The Fiat G.50 Freccia (Arrow) was an Italian fighter aircraft of the Second World War that was developed and manufactured by Fiat Aviazione. On 26 February 1937, the G.50 conducted its maiden flight. On entering service, the type was Italy's first single-seat, metal monoplane, with an enclosed cockpit and retractable undercarriage. During early 1938, the Freccias served in the Regia Aeronautica (the Italian Royal Air Force) and with its expeditionary arm, the Aviazione Legionaria (Air Force Legion) in Spain, where they compared well in speed and manoeuvrability with their adversaries.

The fighter operated in Northern Europe, North Africa, the Balkans and the Italian mainland. The G.50 was commonly opposed by the British Hurricane, that was fast enough frequently to out-run the G.50 and had longer range. Early in the war it became apparent that the pair of Breda-SAFAT 12.7-mm machine guns on the G.50 as inadequate. Later models of the fighter incorporated improvements, including an increase in fuel capacity that gave a substantial increase in range.

The G.50 was exported to several countries, small numbers being flown by the Croatian Air Force and 35 G.50s were exported to Finland, where they served with distinction in the Winter War (1939–1940) and the Continuation War (1941–1944) against the Soviet Union. In Finnish service, the type reportedly achieved an unprecedented kill/loss ratio of 33/1.

==Development==
===Background===
The Fiat G.50 had its origins in a design produced for Fiat Aviazione by Giuseppe Gabrielli an Italian aeronautics engineer in place of its chief engineer Celestino Rosatelli. The design was influenced by a specification during 1936 that sought a modern interceptor aircraft for the Regia Aeronautica (Italian Royal Air Force). Gabrielli started work in April 1935 and his design was the most advanced yet produced in Italy for a fighter. Construction of two prototypes began mid-summer 1936 and manufacturing was turned over to CMASA (Costruzioni Meccaniche Aeronautiche S.A.) a subsidiary of Fiat at Marina di Pisa.

===Design===
The Fiat G.50 was a low-wing single-engine monoplane fighter interceptor. It featured all-metal construction, comprising a semi-monocoque fuselage with an exterior skin composed of light alloys. The structure of the fuselage was formed from four main longerons and 17 formers, closing into a load-bearing bulkhead forming the rear of the fuselage. The wings were divided into three separate sections, composed of a steel tube centre-section structure that was paired with duralumin outer wings and an alloy skin. The ailerons, which were both statically and aerodynamically balanced, had a metal structure covered by fabric. Hydraulically-actuated four-piece slotted-flaps were fitted to the aircraft's wings to improve its take-off and landing performance; these would automatically retract upon attaining a certain airspeed.

The G.50 was equipped with retractable landing gear, consisting of inwardly-retracting mainwheels and a castoring tailwheel. It was the first front-line Italian fighter to be fitted with a retractable undercarriage, an enclosed cockpit, and a constant-speed propeller; these improvements have been credited with enabling the G.50 to achieve a maximum speed that was 33 km/h faster than its contemporary, the Fiat CR.42 biplane.The G.50 was a "robust and viceless aircraft which marked the introduction of new concepts and techniques, of design and manufacture" (Cattaneo, 1967).

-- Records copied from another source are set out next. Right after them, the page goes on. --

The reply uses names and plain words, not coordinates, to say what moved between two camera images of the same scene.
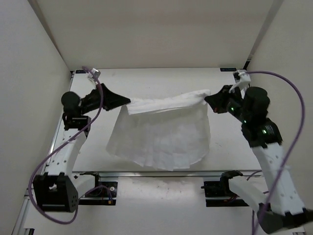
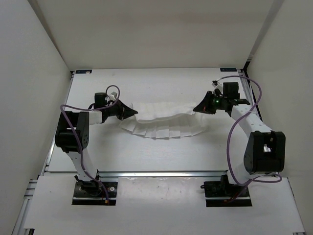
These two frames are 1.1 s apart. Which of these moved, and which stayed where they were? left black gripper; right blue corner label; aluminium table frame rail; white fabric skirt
Moved: left black gripper; white fabric skirt
Stayed: right blue corner label; aluminium table frame rail
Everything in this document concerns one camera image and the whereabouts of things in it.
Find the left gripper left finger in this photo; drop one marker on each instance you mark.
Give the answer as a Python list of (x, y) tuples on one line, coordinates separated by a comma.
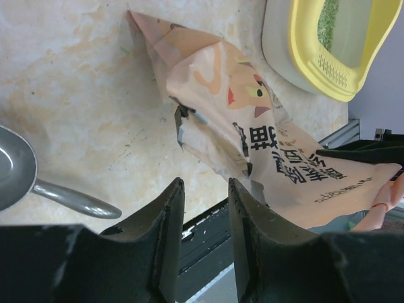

Powered by a single Fiat A.74 R.C.38 14-cylinder air-cooled supercharged radial engine, rated at 870 hp for take-off and 960 hp at 3800 m, enclosed in a NACA cowling and mounted upon a chrome-molybdenum steel tubular structure attached with flexible mounts. Access for maintenance of the engine was provided via large cowling doors and panels on the fuselage aft of the firewall gave access for fuel tanks and armament. The engine incorporated a reduction gear which drove the Hamilton-Fiat 3-bladed all-metal constant speed propeller.

The pilot sat in an enclosed cockpit under a sliding transparent canopy; the seat was adjustable in height and angle of inclination to suit the pilot. Despite the canopy possessing favourable transparency, including a relatively unobstructed rearward view, pilots were unenthusiastic about the enclosed arrangement, leading to various types of open canopies being trialled and eventually a set of hinged transparent side-flaps were standardised upon. A reflector sight was present for the purpose of aiming the fighter's armament, which comprised a pair of 12.7 mm (.5 in) Breda-SAFAT machine guns with 150 rounds of ammunition per gun. The machine guns, fitted directly forward of the cockpit, were fired using synchronisation gear to fire through the propeller arc; single-shot and salvo-fire were available.

===Flight tests===
On 26 February 1937, at Caselle airfield, Turin, Comandante Giovanni de Briganti, the chief test pilot for the G.50 programme, flew the prototype on its maiden flight. The aircraft recorded a top speed of 472 km/h and climbed to 6000 m in six minutes, 40 seconds. During October 1937, it was unveiled to the public at the Milan International Aeronautical Show. During 1937, along with the first pre-series machines, a gruppo sperimentale (experimental group) was formed. Experience with the G.50 revealed it to possess relatively light controls and to be extremely manoeuvrable for a monoplane in comparison with prior designs. The limited power output of its radial engine and the lack of firepower, consisting of only a pair of machine guns were criticised.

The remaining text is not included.